I was originally hoping to show a cartoon from The Far Side for this post, but after reading an online note from its creator Gary Larson about his concerns, I decided not to use the image and I hope my description will suffice in this case:
A man (looking as if though he’s not the brightest guy on the block) stands in his yard holding a giant paint brush. All around him are painted labels “Shirt”, “Pants”, “The House”, “The Dog”, etc. The cartoon ends with the caption “Now! … That should clear up a few things around here!”
The cartoon was reproduced on a Cambridge Semantics webpage and it made me laugh not because it was the first time I saw it, but it resonated with the feelings I had when I first started looking into the ideas behind semantic web technologies, namely, the idea of tagging everything in XML. I read with interest that there are people trying out Natural-Language Processing technologies, that would attempt to extract the facts that are mentioned within a text (see Semantic Web vs. Semantic Technologies by Feigenbaum), but the difficulties faced mirrored some of the issues found exporting text to be analysed through the word cloud comparisons a few weeks back. Where the difference in punctuation in non-European languages meant that a program not designed to read it was unable to make an accurate word count.
Coming back to thoughts about copyright issues with The Far Side, I wondered whether that could be an issue with a web that links between facts. The World Wide Web Consortium website had a FAQ section that gave an answer that wasn’t quite an answer regarding data cached as a result of an integration process. It basically said that as a semantic web wouldn’t be that different fundamentally to the web we have now, the problems we have now would be more or less the same problems faced with 3.0.
I’ll finish this brief post on the semantic web going back to thought about facts. When is a fact not a fact, or when is a non-fact a fact?

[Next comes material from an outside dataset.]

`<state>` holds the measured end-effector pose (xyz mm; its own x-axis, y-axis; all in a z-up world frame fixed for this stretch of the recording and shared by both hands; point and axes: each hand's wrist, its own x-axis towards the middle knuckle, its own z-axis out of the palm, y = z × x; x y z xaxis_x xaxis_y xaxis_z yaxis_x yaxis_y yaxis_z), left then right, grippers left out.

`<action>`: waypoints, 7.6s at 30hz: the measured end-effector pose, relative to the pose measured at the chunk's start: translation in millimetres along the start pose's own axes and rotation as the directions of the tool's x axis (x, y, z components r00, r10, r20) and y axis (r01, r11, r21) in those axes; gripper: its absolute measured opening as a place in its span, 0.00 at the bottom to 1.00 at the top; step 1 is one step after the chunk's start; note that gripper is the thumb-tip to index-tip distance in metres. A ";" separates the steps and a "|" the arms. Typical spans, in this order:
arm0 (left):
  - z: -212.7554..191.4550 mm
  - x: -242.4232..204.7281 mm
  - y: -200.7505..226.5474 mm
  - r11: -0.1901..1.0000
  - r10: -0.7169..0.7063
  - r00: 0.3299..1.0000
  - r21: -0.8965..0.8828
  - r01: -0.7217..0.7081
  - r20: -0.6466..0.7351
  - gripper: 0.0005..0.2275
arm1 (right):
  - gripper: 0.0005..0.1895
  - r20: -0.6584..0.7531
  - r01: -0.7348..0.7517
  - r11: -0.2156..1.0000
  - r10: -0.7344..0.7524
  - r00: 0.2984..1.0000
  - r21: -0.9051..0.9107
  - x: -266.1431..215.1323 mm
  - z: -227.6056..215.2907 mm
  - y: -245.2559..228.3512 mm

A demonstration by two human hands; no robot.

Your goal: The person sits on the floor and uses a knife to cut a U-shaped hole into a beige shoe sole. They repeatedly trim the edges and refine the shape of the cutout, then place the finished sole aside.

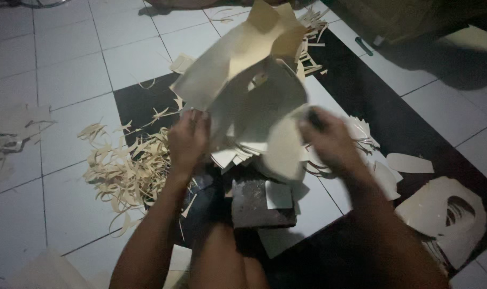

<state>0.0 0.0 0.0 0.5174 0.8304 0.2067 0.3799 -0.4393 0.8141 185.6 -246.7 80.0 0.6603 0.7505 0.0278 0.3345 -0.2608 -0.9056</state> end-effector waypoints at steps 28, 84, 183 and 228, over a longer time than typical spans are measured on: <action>173.1 -230.3 119.5 0.767 0.628 0.459 -0.599 -0.230 0.629 0.49 | 0.24 0.113 -0.125 0.287 0.686 0.718 -0.950 -253.0 -284.7 104.3; 430.9 -319.6 12.5 0.551 0.552 0.371 0.006 -0.834 0.747 0.27 | 0.32 -0.604 -0.601 0.787 0.414 0.681 -0.138 -299.4 -123.3 424.4; 472.0 -387.9 17.8 0.773 0.587 0.414 -0.330 -0.541 0.696 0.09 | 0.15 -0.625 -0.498 0.858 0.324 0.710 -0.122 -341.9 -94.4 424.7; 416.3 -344.3 5.3 0.752 0.605 0.355 -0.364 -0.550 0.713 0.08 | 0.14 -0.333 -0.086 0.715 -0.213 0.918 -0.694 -325.9 -85.6 394.2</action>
<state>143.1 -430.9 -292.8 0.9600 -0.2155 0.1787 -0.2781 -0.6621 0.6959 159.9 -646.2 -249.8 0.7591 0.5425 0.3598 0.6492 -0.6719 -0.3565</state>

Now, if the original television series never said the words that everyone is now misquoting (so much so that it has become a common cultural reference), it becomes a fact because people are applying the social codes within the system of viewer/broadcaster relationship (regardless of whether they have misheard, overheard or heard it in passing like me, having never watched an episode of Dragnet in my life). I have a feeling people might be switching off by now, so I’ll end by saying that I’ve had a lot of fun writing these posts and this is by no means the last thinking on the blog.